God Always Has Somebody

One of the interesting consequences of the COVID-19 pandemic has been watching various organizations, especially sports teams, deal with random absences of key players and leaders. Major conferences have been cancelled or postponed because the key note speaker was exposed to COVID-19 and had to quarantine. Team rosters had to be juggled at the last minute because key players tested positive and were unable to play. Leaders in local schools and businesses, neighborhood churches and major corporations were constantly holding meetings to see who was available and who was quarantined. Some days, we struggled to figure out who’s in and who’s out.

We keep waiting for someone to step up and tell us what to do next. How do we live our lives in world of continuous uncertainty? How do we make decisions one day and then, have to make the same decisions all over again the next day?

But everyone seems to be as confused as we are. Communication has been muddled and contradictory. Do masks help or not? Can we sit inside with less than 10 people or outside by ourselves? Should we get tested if we’re feeling OK? Do we have symptoms? And what is a symptom? Sneezing? Coughing? Loss of smell and taste? Fever? All of the above? None of the above?

Like most things, all of us will have to take responsibility for our choices – our families and our own health – if we’re going to get through this. There’s not going be a single hero. There’s no John Wayne riding in to save us. Instead, there are going to be countless unknown heroes who make their stand in overlooked places that collectively make the difference.

The Bible is filled with stories of God choosing unknown people in unknown places to do His work in miraculous and unforgettable ways. Noah isn’t mentioned at all before we’re told that God remembered him. Abraham was seventy-five years old, way past the time most of us would embark on a great adventure, when God called him to be the father of His people. David was forgotten by his own father. Samuel had to ask Jesse if Jesse had any more sons before Jesse remembered to call David in from the fields.

The Christmas story is filled with God surprising unknown people to be part of His redemptive work. Mary and Joseph, Zachariah and Elizabeth, Simeon and Anna, Bethlehem and Nazareth – people and places only God was paying attention to were chosen to be part of God’s greatest story.

The mistake we make in reading these stories is assuming the lives of these people started when God called them. A closer reading of their stories tells us there were stories before the story. Everyone has a prequel, a time of being with God that gave them confidence and hope before God called them to their mission.

David had meditated on the words of God while he kept his father’s sheep. His writings give us some of the deepest insights we have into the heart of God. Joseph knew the Bible well. When the angel in his dream quoted Scripture, Joseph recognized the passage, understood its context, and was able to apply it to his unique situation with Mary. Simeon had prayed so long and so intensely, God finally granted his plea and let him see the Messiah.

A lot of us think we’ll get serious in our relationship with God once He calls us to our great mission in life. We assume we’ll drop all of life’s distractions and follow Christ when we know what we’re supposed to do in the kingdom of God.

Sadly, it rarely works that way. Sure, there are those dramatic stories where someone is snatched from a life in darkness and pulled into the life of light, but most of the time, the person called into a public ministry has been engaged with God privately for some time. The hours of Bible study and prayer, self-analysis and spiritual discipline that no one has known about is revealed suddenly in the public calling. In the wilderness of seeking God, the person’s character is shaped in the cruciform of Christ. Wisdom is gained.
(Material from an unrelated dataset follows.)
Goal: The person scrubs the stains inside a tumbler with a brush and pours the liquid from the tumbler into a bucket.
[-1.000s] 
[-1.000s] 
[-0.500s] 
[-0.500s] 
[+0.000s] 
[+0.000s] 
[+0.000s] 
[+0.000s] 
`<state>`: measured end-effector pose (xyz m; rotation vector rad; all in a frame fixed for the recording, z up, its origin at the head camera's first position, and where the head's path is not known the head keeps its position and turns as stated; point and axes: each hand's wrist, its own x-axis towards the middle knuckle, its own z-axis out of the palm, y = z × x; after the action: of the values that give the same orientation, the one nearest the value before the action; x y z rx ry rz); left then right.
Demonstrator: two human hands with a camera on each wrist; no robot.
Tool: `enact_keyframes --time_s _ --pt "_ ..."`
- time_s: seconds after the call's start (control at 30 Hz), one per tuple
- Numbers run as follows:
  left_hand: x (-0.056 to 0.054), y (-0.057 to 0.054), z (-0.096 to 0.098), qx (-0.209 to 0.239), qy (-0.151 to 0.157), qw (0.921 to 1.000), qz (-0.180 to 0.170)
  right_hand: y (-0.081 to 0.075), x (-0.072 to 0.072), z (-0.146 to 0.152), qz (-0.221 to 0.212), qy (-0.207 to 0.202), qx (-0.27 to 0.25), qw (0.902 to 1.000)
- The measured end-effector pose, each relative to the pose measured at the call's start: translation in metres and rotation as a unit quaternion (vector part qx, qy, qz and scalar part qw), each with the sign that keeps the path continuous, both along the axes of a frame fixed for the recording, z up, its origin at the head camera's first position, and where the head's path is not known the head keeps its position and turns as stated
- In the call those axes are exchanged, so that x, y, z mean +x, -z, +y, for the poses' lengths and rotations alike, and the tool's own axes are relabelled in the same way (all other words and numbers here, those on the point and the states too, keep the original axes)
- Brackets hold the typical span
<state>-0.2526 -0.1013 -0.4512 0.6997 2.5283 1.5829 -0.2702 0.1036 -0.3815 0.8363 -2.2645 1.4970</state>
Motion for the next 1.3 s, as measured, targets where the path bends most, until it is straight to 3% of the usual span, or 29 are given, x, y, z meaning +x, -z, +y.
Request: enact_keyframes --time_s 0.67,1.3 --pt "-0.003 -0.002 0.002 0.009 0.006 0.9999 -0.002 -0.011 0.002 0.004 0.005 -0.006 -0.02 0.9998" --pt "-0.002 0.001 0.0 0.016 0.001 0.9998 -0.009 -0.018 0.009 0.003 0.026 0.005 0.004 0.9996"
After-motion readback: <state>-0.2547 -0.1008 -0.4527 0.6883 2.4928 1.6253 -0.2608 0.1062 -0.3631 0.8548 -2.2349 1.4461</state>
Confidence in God is solidified and the weakness of self is recognized and self-centeredness is rejected.

This process takes a long time. It’s also very hard. That’s why most of us never do it. We content ourselves with weekly church attendance and occasional emotional experiences we confuse with spirituality. Not only is this level, or lack of, spiritual depth not able to sustain us in our daily living, it certainly cannot sustain us as we live out our calling in Christ. Whenever I see the public failing of a well-known Christian leader, I always wonder if they’ve spent enough time in silence, in the wilderness, learning the heart of God. I wonder if they’ve heard God speak to the deep brokenness within them that is common to all humanity?
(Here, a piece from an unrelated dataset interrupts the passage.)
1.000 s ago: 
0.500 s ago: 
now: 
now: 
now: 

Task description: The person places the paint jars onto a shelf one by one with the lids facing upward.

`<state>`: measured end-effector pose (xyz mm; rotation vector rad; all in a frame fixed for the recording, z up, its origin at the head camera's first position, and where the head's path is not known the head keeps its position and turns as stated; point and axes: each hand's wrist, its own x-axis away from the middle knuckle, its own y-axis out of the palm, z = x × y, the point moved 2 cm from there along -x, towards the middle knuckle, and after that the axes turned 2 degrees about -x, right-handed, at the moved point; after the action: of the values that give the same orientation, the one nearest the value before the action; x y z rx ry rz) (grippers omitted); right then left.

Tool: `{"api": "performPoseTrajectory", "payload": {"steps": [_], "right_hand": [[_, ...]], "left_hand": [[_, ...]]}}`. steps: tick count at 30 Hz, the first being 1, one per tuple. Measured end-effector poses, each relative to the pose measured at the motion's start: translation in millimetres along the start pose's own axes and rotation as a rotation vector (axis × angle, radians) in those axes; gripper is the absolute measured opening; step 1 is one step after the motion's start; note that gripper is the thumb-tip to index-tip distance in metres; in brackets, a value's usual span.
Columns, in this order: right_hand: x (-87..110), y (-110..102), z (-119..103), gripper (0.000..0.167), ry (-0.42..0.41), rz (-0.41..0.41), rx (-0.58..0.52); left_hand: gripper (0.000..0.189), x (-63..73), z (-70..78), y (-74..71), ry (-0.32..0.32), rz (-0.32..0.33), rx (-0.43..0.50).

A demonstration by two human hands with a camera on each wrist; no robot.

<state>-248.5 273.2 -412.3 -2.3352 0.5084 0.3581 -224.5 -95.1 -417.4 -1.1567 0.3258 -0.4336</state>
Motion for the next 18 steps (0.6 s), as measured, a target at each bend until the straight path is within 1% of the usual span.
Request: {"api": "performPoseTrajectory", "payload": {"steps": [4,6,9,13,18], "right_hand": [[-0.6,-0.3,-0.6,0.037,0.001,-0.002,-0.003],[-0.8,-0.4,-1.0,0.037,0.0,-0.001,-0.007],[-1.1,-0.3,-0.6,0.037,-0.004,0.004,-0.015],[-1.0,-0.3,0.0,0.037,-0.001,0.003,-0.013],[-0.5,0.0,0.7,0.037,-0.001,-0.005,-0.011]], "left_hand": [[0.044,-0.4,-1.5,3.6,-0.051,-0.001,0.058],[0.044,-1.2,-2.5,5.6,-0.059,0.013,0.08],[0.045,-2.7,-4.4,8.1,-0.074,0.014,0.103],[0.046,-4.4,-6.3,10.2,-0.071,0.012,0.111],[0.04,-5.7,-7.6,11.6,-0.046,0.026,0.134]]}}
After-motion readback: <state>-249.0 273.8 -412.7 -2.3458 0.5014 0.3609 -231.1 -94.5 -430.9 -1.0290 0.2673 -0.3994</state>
While we struggle to find our way in the challenges 2020 is leaving us on its way out, we can take comfort in knowing God always has somebody, somewhere, ready to hear His call. They may not be who you thought they would be or come for where you thought they would come from, but they are there, waiting in the silence to hear His voice.
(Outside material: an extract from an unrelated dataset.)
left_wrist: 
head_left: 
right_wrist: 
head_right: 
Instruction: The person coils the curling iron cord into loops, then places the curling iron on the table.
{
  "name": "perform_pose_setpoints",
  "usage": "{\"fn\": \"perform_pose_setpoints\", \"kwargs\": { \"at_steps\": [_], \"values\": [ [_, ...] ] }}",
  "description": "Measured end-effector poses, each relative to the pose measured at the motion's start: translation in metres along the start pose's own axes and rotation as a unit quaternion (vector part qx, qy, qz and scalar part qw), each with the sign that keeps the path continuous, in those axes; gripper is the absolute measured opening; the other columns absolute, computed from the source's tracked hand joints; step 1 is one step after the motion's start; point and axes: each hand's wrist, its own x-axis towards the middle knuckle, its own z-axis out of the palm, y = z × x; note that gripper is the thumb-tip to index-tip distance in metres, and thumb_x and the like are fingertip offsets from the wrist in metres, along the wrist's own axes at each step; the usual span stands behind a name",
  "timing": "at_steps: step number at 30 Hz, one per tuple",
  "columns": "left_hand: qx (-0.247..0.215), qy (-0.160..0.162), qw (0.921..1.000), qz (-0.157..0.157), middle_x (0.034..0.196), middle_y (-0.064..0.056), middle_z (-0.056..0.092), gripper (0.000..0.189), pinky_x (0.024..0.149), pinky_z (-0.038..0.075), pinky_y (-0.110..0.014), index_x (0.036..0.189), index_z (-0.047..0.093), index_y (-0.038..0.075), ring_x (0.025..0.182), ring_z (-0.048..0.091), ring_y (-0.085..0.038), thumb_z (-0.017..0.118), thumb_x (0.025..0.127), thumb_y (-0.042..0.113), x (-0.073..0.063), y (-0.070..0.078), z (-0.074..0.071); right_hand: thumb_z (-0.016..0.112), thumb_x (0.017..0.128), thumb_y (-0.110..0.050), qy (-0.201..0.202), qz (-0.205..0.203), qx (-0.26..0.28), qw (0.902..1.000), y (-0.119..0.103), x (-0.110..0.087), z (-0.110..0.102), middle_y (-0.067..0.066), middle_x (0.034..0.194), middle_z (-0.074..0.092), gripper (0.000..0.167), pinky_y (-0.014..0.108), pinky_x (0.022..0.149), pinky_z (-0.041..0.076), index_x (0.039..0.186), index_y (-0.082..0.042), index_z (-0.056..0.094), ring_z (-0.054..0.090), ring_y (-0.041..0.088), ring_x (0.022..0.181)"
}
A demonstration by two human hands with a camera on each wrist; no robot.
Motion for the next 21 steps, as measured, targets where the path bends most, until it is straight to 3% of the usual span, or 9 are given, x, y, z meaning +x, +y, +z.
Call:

Which brings me to this question as we close out 2020. If God always has someone ready, are we the ones who are ready? In this moment, in this time, can God use us? Have we done the hard work so we’re ready when God summons us to His work?

From time to time, I will hear people wonder out loud if they can trust God. That’s not the question, I will remind them. The question is always, can God trust us?

God will be calling someone to His work in 2021. Will it be you or me? Dare God trust us with this moment?